Setibanya di tengah-tengah ruangan, Ayah membimbing Jaune naik ke altar yang dihias dengan bunga-bunga berwarna putih. Di sekeliling altar itu, dihias dengan kain sutra berwarna putih mengkilap, sewarna dengan jubah Jaune.

Jaune menahan napasnya saat menaiki tangga satu-persatu. Setibanya di pusat altar itu, barulah ia menghela napasnya kembali.

Ia berdiri tegak di situ, sementara Ayah kembali menuruni anak-anak tangga. Ayah berjalan menuju lingkaran yang lebih kecil, di seberang tempat Jaune berdiri. Ayah menaiki tangga itu, lalu berdiri berhadapan dengan Jaune. Ia melempar senyum kepada Jaune, namun Jaune tidak sanggup membalas senyuman itu. Ia terlalu tegang.

“Hari ini, kita semua berkumpul di sini untuk merayakan kehadiran saudara kita masuk kedalam dunia kita. Di usianya yang baru enam tahun, Ayah yakin bahwa dia akan sanggup menerima tugas ini.”

Jaune terkejut bukan main mendengar kata-kata Ayah. Ia sama sekali tidak mengerti apa yang Ayah bicarakan. Hari ini adalah hari ulang tahunnya yang keenam. Tapi, mengapa Ayah malahan berkata seperti itu. Jangan-jangan, Ayah lupa bahwa hari ini adalah hari ulang tahunnya.
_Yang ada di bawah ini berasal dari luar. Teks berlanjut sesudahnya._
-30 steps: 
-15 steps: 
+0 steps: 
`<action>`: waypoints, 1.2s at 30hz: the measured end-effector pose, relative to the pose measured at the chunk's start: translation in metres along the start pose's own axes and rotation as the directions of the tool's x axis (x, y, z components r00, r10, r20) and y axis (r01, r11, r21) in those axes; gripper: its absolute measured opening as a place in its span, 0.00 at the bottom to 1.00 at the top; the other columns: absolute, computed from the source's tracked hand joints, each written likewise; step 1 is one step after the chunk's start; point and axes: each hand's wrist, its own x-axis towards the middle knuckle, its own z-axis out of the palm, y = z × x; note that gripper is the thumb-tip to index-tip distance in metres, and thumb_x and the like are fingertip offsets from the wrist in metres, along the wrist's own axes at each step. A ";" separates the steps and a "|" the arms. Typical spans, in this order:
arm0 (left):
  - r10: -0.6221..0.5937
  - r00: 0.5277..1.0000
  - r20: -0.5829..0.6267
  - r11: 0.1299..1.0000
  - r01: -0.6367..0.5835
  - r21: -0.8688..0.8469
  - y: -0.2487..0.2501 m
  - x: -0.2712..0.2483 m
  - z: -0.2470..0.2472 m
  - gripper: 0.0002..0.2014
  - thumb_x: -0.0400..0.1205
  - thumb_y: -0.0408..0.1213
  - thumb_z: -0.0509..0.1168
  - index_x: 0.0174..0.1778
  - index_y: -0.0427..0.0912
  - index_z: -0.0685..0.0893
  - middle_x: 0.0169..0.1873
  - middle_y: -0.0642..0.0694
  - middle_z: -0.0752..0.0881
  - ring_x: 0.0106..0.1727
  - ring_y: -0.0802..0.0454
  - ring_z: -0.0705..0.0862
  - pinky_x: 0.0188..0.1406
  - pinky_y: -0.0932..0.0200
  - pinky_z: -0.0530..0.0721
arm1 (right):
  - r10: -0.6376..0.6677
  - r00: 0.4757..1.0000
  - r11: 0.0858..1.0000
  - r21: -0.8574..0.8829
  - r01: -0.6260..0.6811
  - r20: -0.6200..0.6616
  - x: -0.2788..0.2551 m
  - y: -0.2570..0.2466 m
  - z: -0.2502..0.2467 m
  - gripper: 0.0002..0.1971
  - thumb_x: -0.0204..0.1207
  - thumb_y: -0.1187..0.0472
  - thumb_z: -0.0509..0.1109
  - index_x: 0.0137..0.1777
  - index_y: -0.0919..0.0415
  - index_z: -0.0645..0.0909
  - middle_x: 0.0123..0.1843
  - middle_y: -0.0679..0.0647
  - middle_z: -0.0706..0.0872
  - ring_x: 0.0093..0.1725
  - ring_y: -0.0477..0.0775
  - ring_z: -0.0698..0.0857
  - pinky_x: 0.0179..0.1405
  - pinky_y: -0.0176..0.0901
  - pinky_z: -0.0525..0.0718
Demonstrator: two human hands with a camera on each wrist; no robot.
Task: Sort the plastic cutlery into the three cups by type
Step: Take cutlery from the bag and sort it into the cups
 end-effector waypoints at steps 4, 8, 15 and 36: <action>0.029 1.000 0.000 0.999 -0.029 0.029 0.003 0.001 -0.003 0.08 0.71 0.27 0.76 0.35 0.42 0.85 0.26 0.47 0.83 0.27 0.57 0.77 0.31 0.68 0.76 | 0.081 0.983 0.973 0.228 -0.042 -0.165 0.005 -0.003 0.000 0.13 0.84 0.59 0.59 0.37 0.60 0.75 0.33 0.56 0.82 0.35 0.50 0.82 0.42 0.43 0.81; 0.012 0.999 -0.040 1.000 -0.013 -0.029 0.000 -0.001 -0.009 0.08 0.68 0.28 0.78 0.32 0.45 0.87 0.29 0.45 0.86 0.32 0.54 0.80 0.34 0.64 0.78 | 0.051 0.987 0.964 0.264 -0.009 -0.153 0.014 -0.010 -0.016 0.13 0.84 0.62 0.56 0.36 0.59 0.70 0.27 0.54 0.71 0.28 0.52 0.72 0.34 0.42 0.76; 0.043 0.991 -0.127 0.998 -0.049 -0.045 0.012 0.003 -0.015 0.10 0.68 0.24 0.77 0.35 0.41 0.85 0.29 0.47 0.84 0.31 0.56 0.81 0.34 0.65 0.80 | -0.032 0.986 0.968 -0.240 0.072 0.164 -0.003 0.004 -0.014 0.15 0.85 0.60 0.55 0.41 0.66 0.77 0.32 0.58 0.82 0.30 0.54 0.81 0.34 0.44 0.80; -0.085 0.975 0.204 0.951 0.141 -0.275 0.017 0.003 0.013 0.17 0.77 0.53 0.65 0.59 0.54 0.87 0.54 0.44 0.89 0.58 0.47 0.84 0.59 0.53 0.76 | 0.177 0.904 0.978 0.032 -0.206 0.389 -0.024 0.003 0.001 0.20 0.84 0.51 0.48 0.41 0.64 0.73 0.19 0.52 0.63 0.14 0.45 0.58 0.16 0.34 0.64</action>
Ayah menyadari kebingungan Jaune. Ia hanya tersenyum dan menjawab, “Jaune, maafkan Ayah karena tidak memberitahukan kau sebelumnya. Pada hari ulang tahunmu yang keenam ini, Ayah sudah berjanji akan memberikan hadiah yang sangat istimewa. Seperti yang telah Ayah hadiahkan kepada semua orang di sini. Dan hari ini, adalah giliranmu untuk menerimanya.”

Jaune hanya memandangi Ayah tidak mengerti, namun ia mencoba untuk tetap tersenyum.

“Jaune, karena hadiah ini merupakan suatu kejutan dari Ayah, Ayah ingin kau menutup mata sebelumnya,” kata Ayah kemudian, membuat perasaan Jaune tidak menentu. Membuatnya terus bertanya-tanya.

Jaune menarik napasnya pelan, lalu memejamkan mata, seperti yang diperintahkan Ayah. Sementara itu, Nero yang sudah mengetahui apa yang akan terjadi, berdiri menjauh darinya.